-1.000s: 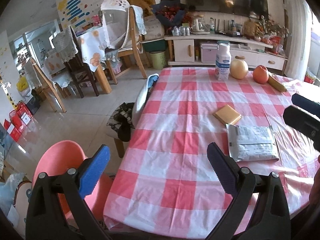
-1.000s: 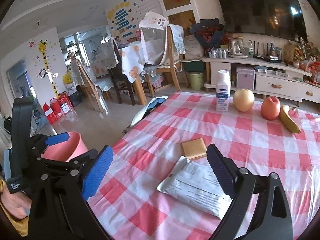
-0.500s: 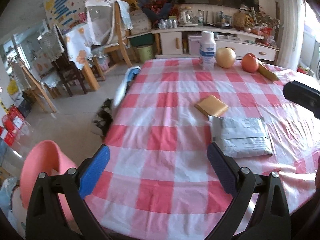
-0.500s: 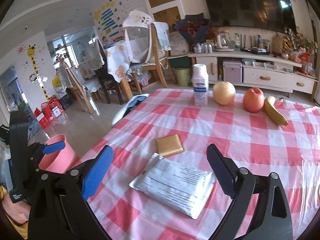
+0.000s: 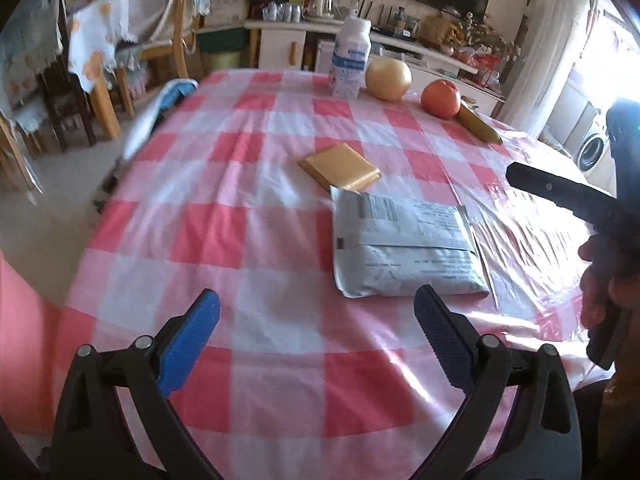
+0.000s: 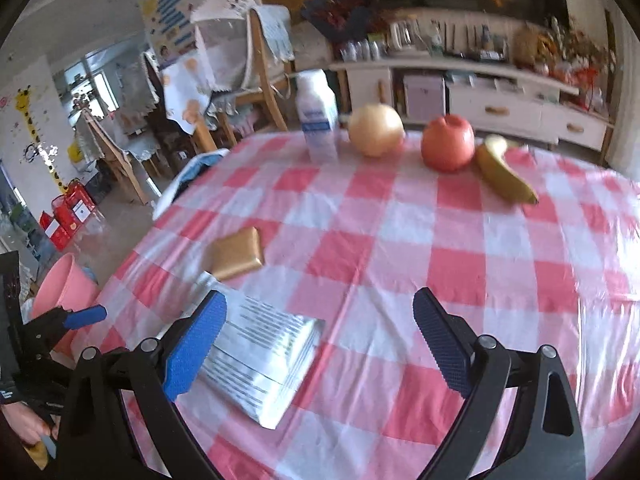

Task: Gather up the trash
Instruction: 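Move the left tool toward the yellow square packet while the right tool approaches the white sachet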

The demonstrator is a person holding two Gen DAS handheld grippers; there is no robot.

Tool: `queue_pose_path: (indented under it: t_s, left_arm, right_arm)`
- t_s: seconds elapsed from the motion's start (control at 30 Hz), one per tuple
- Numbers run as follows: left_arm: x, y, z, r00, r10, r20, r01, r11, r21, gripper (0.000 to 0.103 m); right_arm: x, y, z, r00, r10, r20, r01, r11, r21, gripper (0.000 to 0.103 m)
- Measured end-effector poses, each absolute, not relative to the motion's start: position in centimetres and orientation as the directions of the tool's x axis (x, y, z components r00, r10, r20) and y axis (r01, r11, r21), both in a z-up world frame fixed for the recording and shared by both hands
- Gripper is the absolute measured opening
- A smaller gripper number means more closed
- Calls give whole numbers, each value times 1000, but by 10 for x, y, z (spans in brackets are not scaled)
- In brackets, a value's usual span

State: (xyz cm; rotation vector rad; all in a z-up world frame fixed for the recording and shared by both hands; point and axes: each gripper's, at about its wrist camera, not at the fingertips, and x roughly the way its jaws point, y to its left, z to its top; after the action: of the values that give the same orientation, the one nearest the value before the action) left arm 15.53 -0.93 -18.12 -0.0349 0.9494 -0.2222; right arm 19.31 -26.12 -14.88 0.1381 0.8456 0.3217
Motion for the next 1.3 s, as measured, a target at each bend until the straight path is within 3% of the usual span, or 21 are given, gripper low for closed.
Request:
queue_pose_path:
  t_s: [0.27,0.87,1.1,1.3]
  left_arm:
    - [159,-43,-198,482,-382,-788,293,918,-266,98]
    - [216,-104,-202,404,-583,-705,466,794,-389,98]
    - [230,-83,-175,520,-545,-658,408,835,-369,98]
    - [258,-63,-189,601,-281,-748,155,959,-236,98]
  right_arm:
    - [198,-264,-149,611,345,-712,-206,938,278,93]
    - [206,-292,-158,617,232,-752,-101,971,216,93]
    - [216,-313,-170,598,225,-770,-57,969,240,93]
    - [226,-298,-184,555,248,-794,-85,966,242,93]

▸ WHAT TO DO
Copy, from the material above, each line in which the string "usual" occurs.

▸ SOLUTION BELOW
- In brackets, a value's usual span
Motion for the next 1.3 s, as measured, a target at each bend until the straight path is within 3% of the usual span, or 21 are given, gripper low for closed.

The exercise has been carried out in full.